To better understand the effect of red oil A5 on the proliferation of pancreatic cancer cells, flow cytometric analysis of propidium iodide-stained cells and TUNEL assay were carried out. Cytometric analysis showed that cells were accumulated in the G2/M-phase and S-phase in all three cell lines at 24 hours, compared to control. These cell cycle changes suggested that pancreatic cancer cells underwent an oxidative stress response to red oil A5, with DNA damage leading to apoptosis. Because the effects of red oil A5 persisted throughout the course of cell proliferation, cells with DNA damage increased progressively and developed apoptosis successively. Therefore, the sub-G0/G1 cell population typical of apoptosis was observed after 24-hour treatment with red oil A5. At the late stages of apoptosis, genomic DNA was cleaved in fragments following activation of endonucleases. The TUNEL assay used attachment of a fluorescent indicator to identify DNA fragments in apoptotic cells. The TUNEL assay results showed marked apoptosis in all the cell lines tested.
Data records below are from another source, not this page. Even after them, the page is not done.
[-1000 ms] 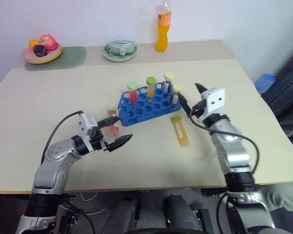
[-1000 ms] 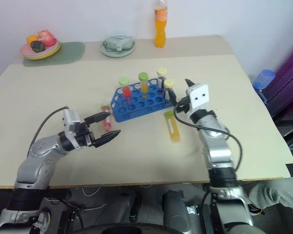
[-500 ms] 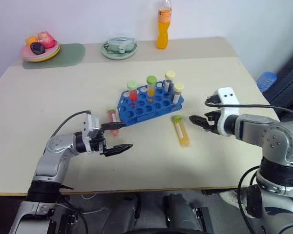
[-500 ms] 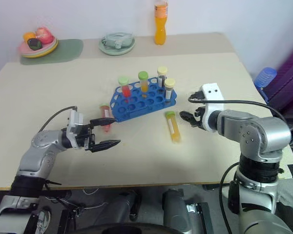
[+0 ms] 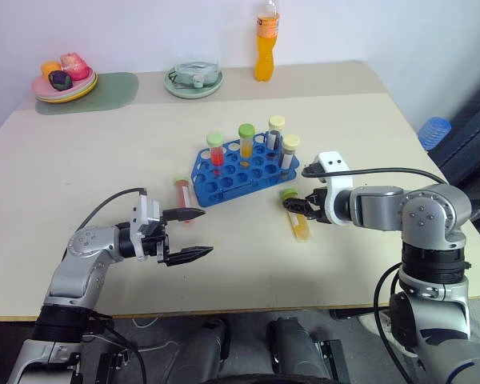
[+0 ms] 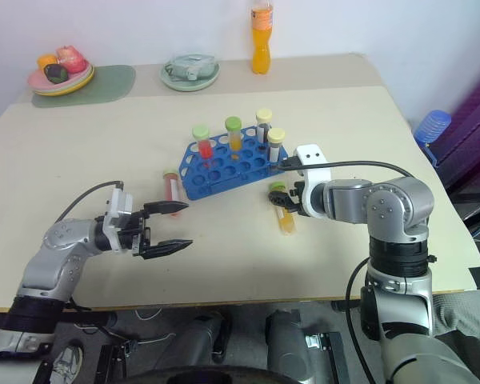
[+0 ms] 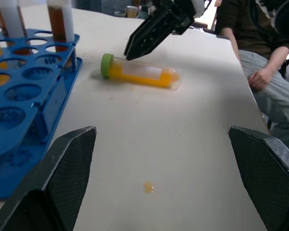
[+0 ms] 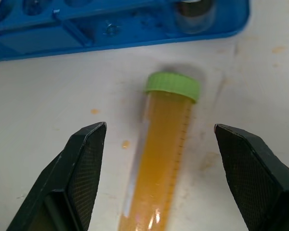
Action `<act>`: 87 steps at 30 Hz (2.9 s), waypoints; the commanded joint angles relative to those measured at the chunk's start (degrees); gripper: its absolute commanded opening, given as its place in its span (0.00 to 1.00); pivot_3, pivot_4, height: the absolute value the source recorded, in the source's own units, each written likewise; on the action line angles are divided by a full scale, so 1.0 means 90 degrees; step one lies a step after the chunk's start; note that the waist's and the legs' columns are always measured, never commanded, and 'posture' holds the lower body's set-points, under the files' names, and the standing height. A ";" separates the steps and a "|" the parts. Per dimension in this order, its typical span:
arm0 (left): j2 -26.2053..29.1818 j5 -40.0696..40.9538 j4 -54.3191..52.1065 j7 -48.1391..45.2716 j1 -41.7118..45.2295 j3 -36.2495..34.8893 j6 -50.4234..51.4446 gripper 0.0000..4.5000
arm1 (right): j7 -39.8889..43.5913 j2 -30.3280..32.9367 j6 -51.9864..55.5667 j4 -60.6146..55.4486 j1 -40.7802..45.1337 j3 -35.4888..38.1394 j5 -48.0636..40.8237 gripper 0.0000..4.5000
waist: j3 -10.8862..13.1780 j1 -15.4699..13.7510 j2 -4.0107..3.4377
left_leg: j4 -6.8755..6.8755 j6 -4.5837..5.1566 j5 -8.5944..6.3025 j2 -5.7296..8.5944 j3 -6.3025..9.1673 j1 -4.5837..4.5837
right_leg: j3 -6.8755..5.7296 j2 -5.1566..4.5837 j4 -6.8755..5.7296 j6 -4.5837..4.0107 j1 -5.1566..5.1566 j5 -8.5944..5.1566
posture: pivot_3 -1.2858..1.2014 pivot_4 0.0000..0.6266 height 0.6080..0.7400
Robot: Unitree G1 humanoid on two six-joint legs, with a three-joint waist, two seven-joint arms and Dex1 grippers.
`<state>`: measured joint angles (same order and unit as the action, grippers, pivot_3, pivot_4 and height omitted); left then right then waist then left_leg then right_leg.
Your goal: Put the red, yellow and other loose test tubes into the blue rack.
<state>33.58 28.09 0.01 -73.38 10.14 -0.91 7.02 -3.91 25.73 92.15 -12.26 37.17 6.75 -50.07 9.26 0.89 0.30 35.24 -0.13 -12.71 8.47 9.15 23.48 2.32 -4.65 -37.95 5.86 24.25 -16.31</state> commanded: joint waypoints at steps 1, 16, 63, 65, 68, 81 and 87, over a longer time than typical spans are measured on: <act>0.0082 0.0118 -0.0267 0.0053 -0.0114 -0.0162 0.0011 1.00 | -0.0166 -0.0120 0.0039 0.0136 0.0147 -0.0146 -0.0071 0.81 | 0.0000 -0.0005 0.0000 | 0.0001 0.0000 0.0000 0.0000 -0.0001 0.0000 | 0.0000 0.0000 0.0000 0.0000 0.0000 0.0000 | 0.52 0.24 1.00; 0.0151 0.0153 -0.0486 0.0203 -0.0254 -0.0198 0.0142 1.00 | 0.0603 0.0174 -0.0369 -0.0009 0.0050 -0.1092 0.1023 0.19 | -0.0005 -0.0006 0.0006 | 0.0009 0.0000 0.0000 -0.0001 -0.0001 -0.0011 | 0.0000 0.0003 -0.0002 0.0000 -0.0015 0.0003 | 0.52 0.24 1.00; -0.0813 0.0003 -0.0238 0.1868 -0.0803 -0.0638 -0.0696 1.00 | 0.4240 -0.3130 -1.4371 0.7107 0.0479 -0.0312 0.3994 0.19 | -0.0003 0.0064 0.0016 | -0.0001 -0.0061 0.0035 -0.0011 -0.0008 -0.0021 | 0.0006 0.0026 -0.0019 -0.0004 0.0000 0.0016 | 0.52 0.24 1.00; -0.0787 0.0014 -0.0242 0.1859 -0.0822 -0.0660 -0.0695 1.00 | 0.4179 -0.3121 -1.4440 0.7327 0.0513 -0.0259 0.4043 0.19 | -0.0003 0.0064 0.0016 | -0.0001 -0.0061 0.0035 -0.0012 -0.0008 -0.0022 | 0.0006 0.0027 -0.0020 -0.0005 0.0000 0.0016 | 0.52 0.24 1.00; -0.0770 0.0015 -0.0244 0.1863 -0.0820 -0.0674 -0.0692 1.00 | 0.4118 -0.3124 -1.4511 0.7625 0.0626 -0.0138 0.4035 0.19 | -0.0004 0.0064 0.0015 | -0.0001 -0.0061 0.0035 -0.0012 -0.0008 -0.0030 | 0.0006 0.0027 -0.0021 -0.0006 -0.0007 0.0016 | 0.52 0.24 1.00; -0.0766 0.0058 -0.0461 0.1964 -0.0919 -0.0697 -0.0634 1.00 | 0.3798 -0.3169 -1.4849 0.8625 0.1084 0.0226 0.4119 0.19 | -0.0004 0.0046 0.0015 | -0.0011 -0.0028 0.0015 -0.0012 -0.0008 -0.0102 | 0.0008 0.0028 -0.0016 -0.0008 -0.0059 0.0015 | 0.52 0.24 1.00; -0.0773 0.0074 -0.0572 0.2046 -0.0923 -0.0679 -0.0553 1.00 | 0.3931 -0.3225 -1.5163 0.8670 0.0933 0.0296 0.4168 0.61 | -0.0004 0.0036 0.0015 | -0.0015 -0.0025 0.0012 -0.0013 -0.0007 -0.0128 | 0.0008 0.0029 -0.0011 -0.0009 -0.0092 0.0014 | 0.52 0.24 1.00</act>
<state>26.31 27.97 -2.92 -55.12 1.87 -5.94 2.12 31.37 -2.91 -43.29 65.41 46.08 8.93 -12.57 9.22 1.21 0.43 35.10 -0.35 -12.61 8.35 9.09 22.33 2.40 -4.39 -38.05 5.78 23.43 -16.18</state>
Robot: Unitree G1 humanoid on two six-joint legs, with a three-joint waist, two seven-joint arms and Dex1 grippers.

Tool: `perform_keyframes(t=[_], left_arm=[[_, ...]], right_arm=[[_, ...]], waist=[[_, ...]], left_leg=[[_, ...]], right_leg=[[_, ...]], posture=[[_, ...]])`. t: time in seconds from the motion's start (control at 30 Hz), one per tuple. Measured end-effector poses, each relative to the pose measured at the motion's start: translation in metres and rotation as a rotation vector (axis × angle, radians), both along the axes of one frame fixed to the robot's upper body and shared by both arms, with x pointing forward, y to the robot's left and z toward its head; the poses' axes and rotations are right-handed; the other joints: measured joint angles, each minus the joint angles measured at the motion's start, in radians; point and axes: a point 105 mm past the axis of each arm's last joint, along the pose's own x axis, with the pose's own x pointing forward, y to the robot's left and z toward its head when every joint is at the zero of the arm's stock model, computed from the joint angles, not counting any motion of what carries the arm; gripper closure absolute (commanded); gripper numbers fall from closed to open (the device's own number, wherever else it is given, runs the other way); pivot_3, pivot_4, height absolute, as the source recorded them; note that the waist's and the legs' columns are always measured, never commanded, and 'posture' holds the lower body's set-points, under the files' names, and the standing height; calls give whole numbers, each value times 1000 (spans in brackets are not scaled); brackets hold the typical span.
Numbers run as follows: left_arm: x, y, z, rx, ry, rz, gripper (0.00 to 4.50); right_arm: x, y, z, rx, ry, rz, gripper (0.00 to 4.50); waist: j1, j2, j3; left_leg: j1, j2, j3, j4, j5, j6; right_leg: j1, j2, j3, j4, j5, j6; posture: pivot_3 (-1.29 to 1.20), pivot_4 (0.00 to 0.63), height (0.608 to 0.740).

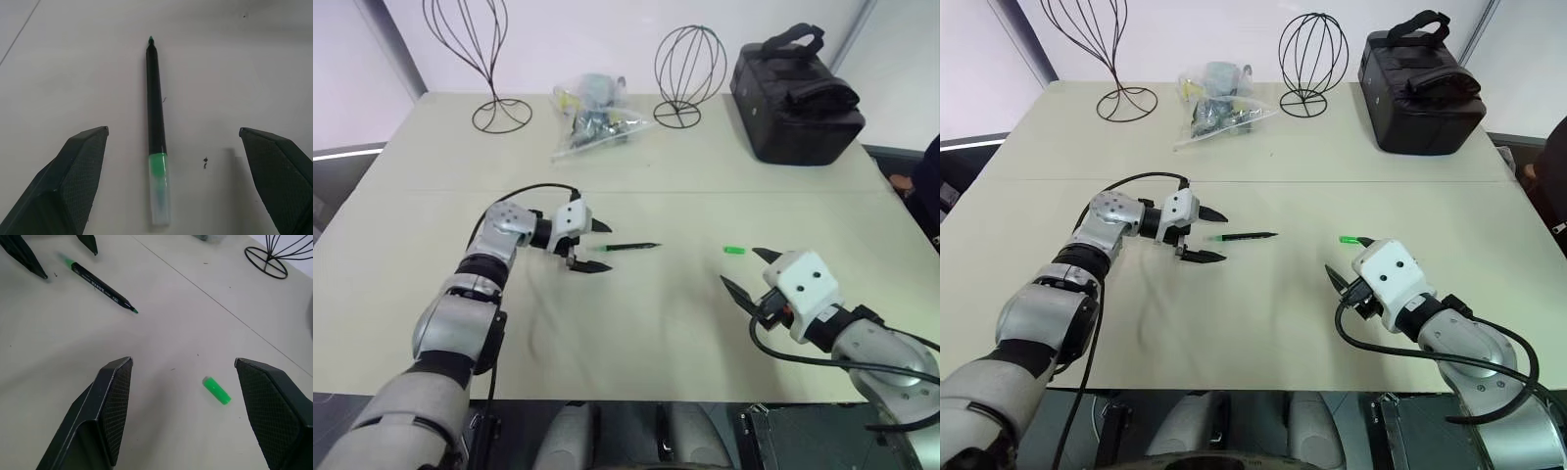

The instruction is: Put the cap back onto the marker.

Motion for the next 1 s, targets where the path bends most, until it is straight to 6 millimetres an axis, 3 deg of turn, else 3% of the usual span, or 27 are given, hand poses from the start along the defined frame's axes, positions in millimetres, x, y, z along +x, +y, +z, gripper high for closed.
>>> perform_keyframes(t=[0.2,0.3,0.43,0.53,1.0], left_arm=[[-1,-5,-5,-1,9,1,15],[-1,-6,-7,-3,13,3,769],[-2,-9,-9,-4,28,3,2994],[-2,-9,-10,-5,33,7,4404],[-2,-8,-12,-11,21,18,4467]], right_arm=[[2,1,4,-2,-15,2,1110],[2,0,4,-2,-14,1,1110],[2,-1,5,-5,-17,-4,1110],[2,-2,5,-6,-19,-8,1110],[2,-4,5,-25,-11,-1,1110]], waist=[[1,0,0],[1,0,0],[2,0,0],[1,0,0],[1,0,0]], left_leg=[[0,0,0,0,0,0],[0,0,0,0,0,0],[0,0,0,1,0,0],[1,0,0,1,0,0],[1,0,0,1,0,0]], right_leg=[[0,0,0,0,0,0],[0,0,0,0,0,0],[0,0,0,1,0,0],[1,0,0,1,0,0],[1,0,0,1,0,0]], posture=[[0,150,740],[0,150,740],[0,150,740],[0,150,740],[0,150,740]])
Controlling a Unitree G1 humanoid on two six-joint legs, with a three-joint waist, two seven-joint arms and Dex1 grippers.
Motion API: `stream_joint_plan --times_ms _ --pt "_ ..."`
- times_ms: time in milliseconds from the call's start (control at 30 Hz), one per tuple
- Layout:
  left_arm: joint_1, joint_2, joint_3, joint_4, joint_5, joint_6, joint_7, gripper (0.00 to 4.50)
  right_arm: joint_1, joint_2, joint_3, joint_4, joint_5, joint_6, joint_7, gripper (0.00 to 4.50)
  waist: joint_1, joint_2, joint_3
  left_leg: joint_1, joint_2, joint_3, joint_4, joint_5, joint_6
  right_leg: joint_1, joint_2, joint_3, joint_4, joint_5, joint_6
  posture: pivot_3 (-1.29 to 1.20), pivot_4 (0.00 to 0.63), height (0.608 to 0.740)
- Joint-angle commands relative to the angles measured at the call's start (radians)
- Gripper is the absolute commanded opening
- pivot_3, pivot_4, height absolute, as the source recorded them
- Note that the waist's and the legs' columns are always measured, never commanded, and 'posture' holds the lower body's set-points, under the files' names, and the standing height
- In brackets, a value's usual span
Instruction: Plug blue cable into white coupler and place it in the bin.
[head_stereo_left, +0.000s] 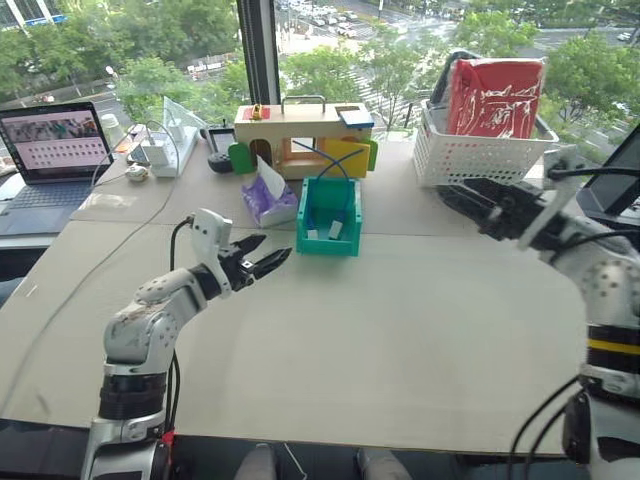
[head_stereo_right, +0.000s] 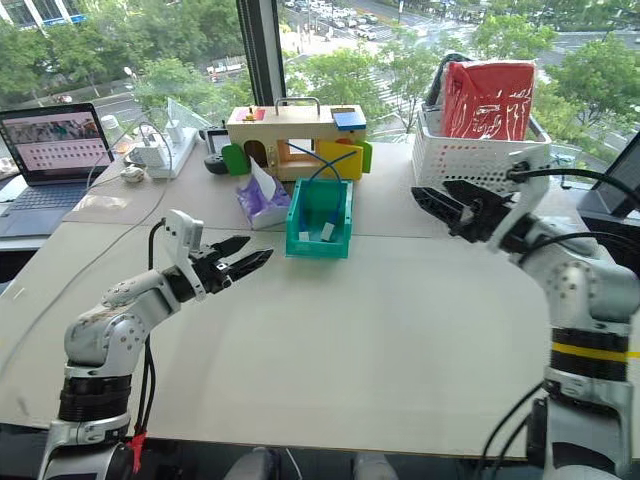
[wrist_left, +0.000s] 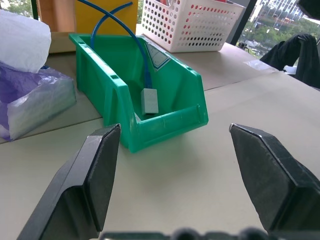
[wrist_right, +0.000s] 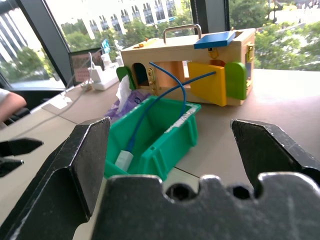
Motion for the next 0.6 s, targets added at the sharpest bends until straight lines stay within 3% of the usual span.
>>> stream_joint_plan --times_ms 33,100,233,600 --pt "0.018 0.015 0.005 0.001 0.030 -0.068 0.002 3.76 0.210 0.034 -0.041 -0.124 -0.067 -0.086 -0.017 4.45 -0.003 -0.001 0.000 0.001 0.000 0.000 0.000 0.000 0.000 0.001 0.000 0.000 0.000 0.000 -0.001 0.00 0.150 0.710" --pt "0.034 0.012 -0.005 0.018 0.040 -0.088 0.001 3.76 0.314 0.082 -0.055 -0.154 -0.084 -0.128 -0.029 4.45 -0.005 -0.001 0.000 0.002 0.000 0.000 0.001 0.003 0.000 0.002 0.000 0.000 0.001 -0.002 0.003 0.00 0.150 0.710" --pt "0.059 0.002 -0.051 0.075 0.119 -0.197 0.009 3.76 0.378 0.177 -0.067 -0.150 -0.120 -0.204 -0.090 4.45 -0.018 -0.001 0.000 0.004 0.000 0.001 0.001 0.004 -0.001 0.003 0.000 0.002 0.003 -0.002 0.004 0.00 0.150 0.710" --pt "0.054 -0.014 -0.081 0.203 0.174 -0.356 -0.013 3.76 0.409 0.202 -0.045 -0.133 -0.182 -0.292 -0.105 4.45 -0.012 -0.001 0.000 0.009 0.000 0.001 0.001 0.004 -0.001 0.009 0.000 0.002 0.001 -0.002 0.004 0.00 0.150 0.710"
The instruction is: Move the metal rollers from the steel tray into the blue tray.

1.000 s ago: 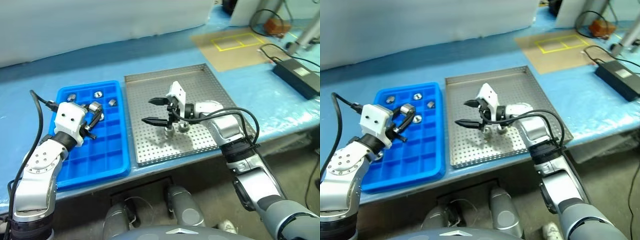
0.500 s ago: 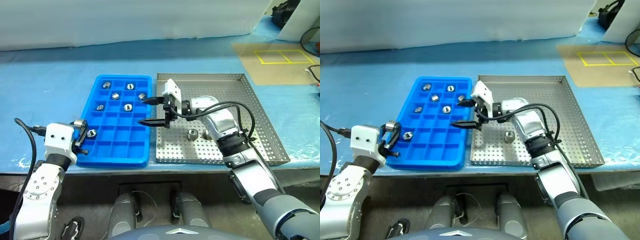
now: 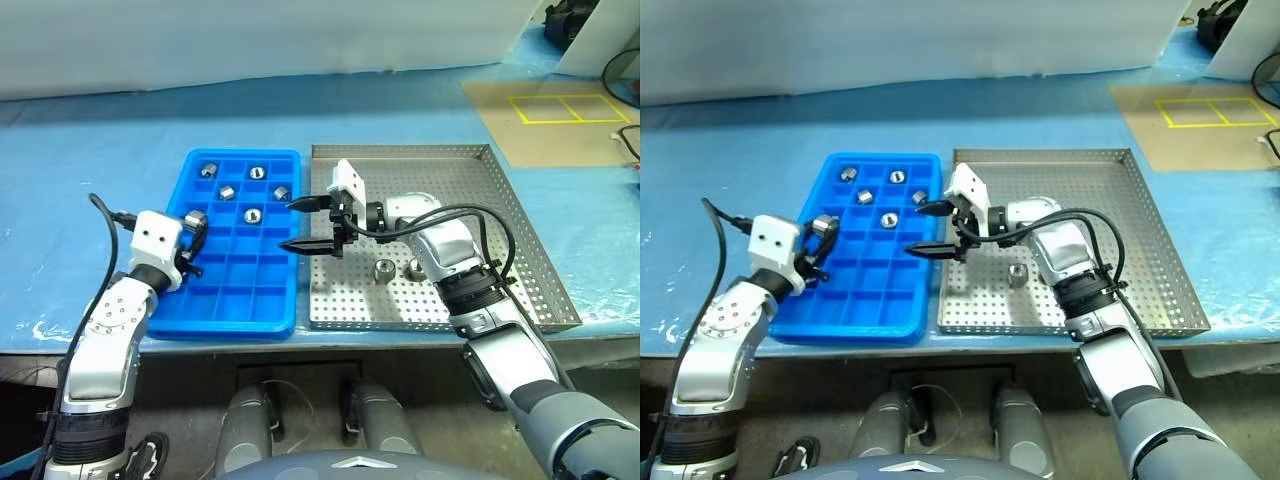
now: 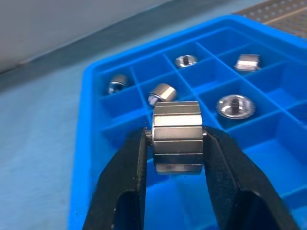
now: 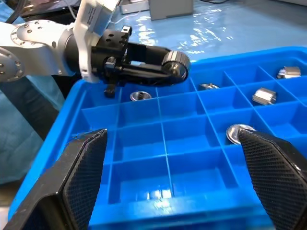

Red oil A5 induces cytochrome c release from the mitochondria to cytosol. Caspases are cysteine proteases produced as inactive forms and activated during apoptosis. Apoptosis in pancreatic cancer cells is mitochondria dependent as evidenced by release of cytochrome c into the cytosol. Caspases induce cytochrome c release from mitochondria by activating cytosolic factors. Once cytochrome c is released from the mitochondria, it complexes with apoptosis, apoptotic protease-activating factor 1 to activate caspase-3[34-37]. Casepase-3 is the most important executer in the apoptotic process. Caspase-3 plays an important role in the apoptotic program of cells[38-44]. The present experiment shows that caspase-3 is activated by cleavage of procaspase during apoptosis of pancrestic cancer cells induced by red oil A5. Furthermore red oil A5 also causes specific activation by cleavage of the caspase-3 substrate, PARP provides further evidence of apoptosis. PARP, a nuclear protein implicated in DNA repair, is one of the earliest proteins targeted for a specific cleavage to the signature 85-kDa fragment during apoptosis. PARP cleavage can serve as a sensitive parameter for identification of early apoptosis[45,46].
Induction of cancer cell apoptosis, without affecting healthy cells or producing side-effects, is a major goal for development of new therapeutic agents. Our findings indicate that red oil A5 has a potent anti-proliferative effect on human pancreatic cancer cells with induction of apoptosis.